It appears the deal won’t impact tenants, at least immediately. JLL, the commercial real estate firm Simon brought in to help manage the mall, will continue in its management role.
“The ownership group would continue to manage the mall in the same fashion that it’s been managed for the last five to 10 years,” Collins said. “Nothing’s changing from our perspective, in terms of how the model operates, how it’s been managed.”
With an eye toward the future long-term uses of the mall, Circle Center Development Co. is soliciting ideas from architectural design firms about what the mall could be going forward.

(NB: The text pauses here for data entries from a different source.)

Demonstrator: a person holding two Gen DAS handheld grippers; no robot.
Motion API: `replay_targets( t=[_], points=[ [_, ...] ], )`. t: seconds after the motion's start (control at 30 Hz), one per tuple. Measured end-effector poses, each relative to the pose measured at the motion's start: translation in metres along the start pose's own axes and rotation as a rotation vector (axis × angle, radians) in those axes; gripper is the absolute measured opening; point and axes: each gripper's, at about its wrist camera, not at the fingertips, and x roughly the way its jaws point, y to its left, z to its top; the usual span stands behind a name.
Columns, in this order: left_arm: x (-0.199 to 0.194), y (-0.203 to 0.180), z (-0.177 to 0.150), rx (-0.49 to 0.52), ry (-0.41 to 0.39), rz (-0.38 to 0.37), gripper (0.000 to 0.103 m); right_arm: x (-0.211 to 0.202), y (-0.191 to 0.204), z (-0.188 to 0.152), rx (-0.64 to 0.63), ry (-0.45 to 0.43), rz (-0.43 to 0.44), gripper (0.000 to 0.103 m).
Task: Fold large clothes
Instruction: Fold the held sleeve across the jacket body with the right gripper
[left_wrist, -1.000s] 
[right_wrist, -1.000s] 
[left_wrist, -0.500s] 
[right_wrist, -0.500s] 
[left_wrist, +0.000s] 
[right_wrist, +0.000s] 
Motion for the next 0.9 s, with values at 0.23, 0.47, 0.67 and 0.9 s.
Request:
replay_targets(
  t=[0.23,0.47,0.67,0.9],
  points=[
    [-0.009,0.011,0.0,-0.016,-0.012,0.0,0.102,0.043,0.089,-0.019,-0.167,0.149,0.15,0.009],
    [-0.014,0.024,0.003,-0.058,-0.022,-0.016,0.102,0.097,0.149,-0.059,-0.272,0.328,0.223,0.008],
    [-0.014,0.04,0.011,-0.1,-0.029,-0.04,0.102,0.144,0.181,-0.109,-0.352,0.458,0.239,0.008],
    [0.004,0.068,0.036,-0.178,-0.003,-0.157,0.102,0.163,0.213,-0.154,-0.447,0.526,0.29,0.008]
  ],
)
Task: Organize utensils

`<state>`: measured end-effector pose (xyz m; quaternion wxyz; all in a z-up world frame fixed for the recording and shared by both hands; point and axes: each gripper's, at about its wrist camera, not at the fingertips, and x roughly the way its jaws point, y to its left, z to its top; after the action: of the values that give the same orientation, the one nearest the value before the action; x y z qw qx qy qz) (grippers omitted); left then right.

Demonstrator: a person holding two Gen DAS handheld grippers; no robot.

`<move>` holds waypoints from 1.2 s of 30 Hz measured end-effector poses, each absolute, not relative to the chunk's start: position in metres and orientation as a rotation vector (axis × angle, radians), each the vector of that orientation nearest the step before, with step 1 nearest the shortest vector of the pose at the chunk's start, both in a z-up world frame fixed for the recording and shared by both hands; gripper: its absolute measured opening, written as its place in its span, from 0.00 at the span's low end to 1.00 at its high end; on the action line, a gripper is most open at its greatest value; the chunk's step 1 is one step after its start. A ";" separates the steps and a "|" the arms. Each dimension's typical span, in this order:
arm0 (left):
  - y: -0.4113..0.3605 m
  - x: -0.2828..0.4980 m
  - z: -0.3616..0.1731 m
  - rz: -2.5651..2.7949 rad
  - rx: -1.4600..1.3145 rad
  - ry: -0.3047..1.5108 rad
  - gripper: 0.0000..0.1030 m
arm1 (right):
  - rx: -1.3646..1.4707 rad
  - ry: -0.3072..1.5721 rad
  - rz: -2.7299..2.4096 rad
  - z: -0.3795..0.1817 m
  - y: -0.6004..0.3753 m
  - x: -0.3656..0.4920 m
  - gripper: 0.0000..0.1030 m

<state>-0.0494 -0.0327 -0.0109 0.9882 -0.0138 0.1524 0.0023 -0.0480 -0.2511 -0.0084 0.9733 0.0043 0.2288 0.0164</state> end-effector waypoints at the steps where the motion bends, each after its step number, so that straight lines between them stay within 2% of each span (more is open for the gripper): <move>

The ownership entity has selected five groups, including RATIO Design and Meticulous Design + Architecture of Indianapolis; CSO Architects also of Indianapolis; Woolpert Inc, which has a local office, and Miami-based Arquitectonica; Dorsky + Yue International Architecture, which has offices in Florida and Ohio; and the Ball State University College of Architecture and Planning, to submit ideas for the future uses of the mall.
“The ownership is committed to searching for a development partner who can implement that vision in a way that’s mutually beneficial for the city, the state, and the ownership,” Collins said.
Circle Center Development Co. expects the design and pre-development stage to be completed by the end of 2022. Afterward, the company will begin on the next steps to redevelop the mall.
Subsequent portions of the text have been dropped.